▸ Dataset section
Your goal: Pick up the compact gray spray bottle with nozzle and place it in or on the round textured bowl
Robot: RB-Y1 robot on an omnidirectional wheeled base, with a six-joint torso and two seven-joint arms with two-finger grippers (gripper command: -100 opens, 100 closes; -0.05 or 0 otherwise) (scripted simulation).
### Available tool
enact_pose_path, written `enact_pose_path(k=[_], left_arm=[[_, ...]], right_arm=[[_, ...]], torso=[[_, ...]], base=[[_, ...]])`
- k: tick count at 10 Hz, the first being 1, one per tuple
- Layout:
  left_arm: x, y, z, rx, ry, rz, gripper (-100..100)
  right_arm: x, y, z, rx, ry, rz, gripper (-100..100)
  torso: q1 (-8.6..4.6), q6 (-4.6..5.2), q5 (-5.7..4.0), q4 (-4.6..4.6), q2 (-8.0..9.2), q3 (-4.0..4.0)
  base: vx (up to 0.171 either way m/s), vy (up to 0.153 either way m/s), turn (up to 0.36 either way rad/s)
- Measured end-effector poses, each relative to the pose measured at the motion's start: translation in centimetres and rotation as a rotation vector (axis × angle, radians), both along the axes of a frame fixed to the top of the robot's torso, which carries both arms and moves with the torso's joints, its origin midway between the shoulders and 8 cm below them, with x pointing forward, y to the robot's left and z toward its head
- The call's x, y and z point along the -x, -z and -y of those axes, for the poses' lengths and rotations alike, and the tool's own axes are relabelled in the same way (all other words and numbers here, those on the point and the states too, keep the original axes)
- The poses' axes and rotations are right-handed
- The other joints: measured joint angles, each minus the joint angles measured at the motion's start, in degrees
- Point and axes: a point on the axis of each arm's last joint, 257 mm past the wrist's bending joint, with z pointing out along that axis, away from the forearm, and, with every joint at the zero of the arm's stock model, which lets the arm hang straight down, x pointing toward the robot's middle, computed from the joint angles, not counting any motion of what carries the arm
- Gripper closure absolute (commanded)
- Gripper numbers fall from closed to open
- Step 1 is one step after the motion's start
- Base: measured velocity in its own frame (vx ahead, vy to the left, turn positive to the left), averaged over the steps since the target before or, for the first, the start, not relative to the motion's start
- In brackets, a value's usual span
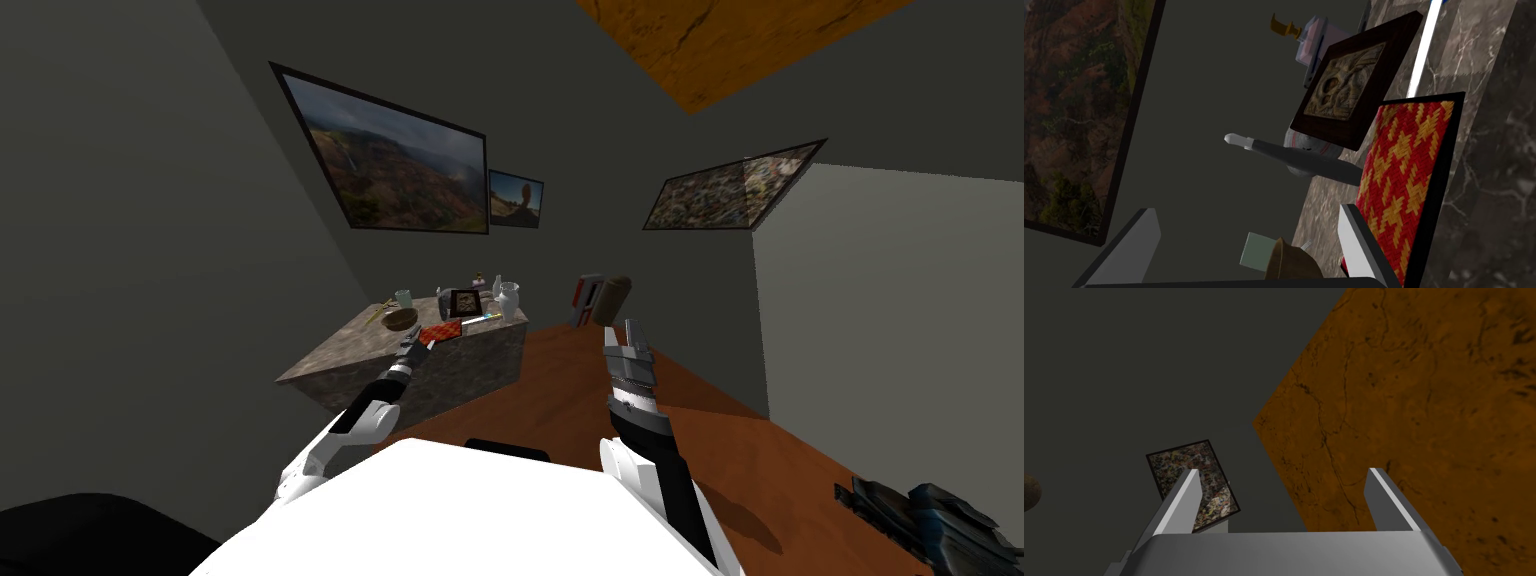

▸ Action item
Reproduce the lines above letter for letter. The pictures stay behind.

▸ Response below
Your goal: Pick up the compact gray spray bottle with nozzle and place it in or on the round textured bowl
Robot: RB-Y1 robot on an omnidirectional wheeled base, with a six-joint torso and two seven-joint arms with two-finger grippers (gripper command: -100 opens, 100 closes; -0.05 or 0 otherwise) (scripted simulation).
### Available tool
enact_pose_path, written `enact_pose_path(k=[_], left_arm=[[_, ...]], right_arm=[[_, ...]], torso=[[_, ...]], base=[[_, ...]])`
- k: tick count at 10 Hz, the first being 1, one per tuple
- Layout:
  left_arm: x, y, z, rx, ry, rz, gripper (-100..100)
  right_arm: x, y, z, rx, ry, rz, gripper (-100..100)
  torso: q1 (-8.6..4.6), q6 (-4.6..5.2), q5 (-5.7..4.0), q4 (-4.6..4.6), q2 (-8.0..9.2), q3 (-4.0..4.0)
  base: vx (up to 0.171 either way m/s), vy (up to 0.153 either way m/s), turn (up to 0.36 either way rad/s)
- Measured end-effector poses, each relative to the pose measured at the motion's start: translation in centimetres and rotation as a rotation vector (axis × angle, radians), both along the axes of a frame fixed to the top of the robot's torso, which carries both arms and moves with the torso's joints, its origin midway between the shoulders and 8 cm below them, with x pointing forward, y to the robot's left and z toward its head
- The call's x, y and z point along the -x, -z and -y of those axes, for the poses' lengths and rotations alike, and the tool's own axes are relabelled in the same way (all other words and numbers here, those on the point and the states too, keep the original axes)
- The poses' axes and rotations are right-handed
- The other joints: measured joint angles, each minus the joint angles measured at the motion's start, in degrees
- Point and axes: a point on the axis of each arm's last joint, 257 mm past the wrist's bending joint, with z pointing out along that axis, away from the forearm, and, with every joint at the zero of the arm's stock model, which lets the arm hang straight down, x pointing toward the robot's middle, computed from the joint angles, not counting any motion of what carries the arm
- Gripper closure absolute (commanded)
- Gripper numbers fall from closed to open
- Step 1 is one step after the motion's start
- Base: measured velocity in its own frame (vx ahead, vy to the left, turn positive to the left), averaged over the steps since the target before or, for the first, the start, not relative to the motion's start
- In brackets, a value's usual span

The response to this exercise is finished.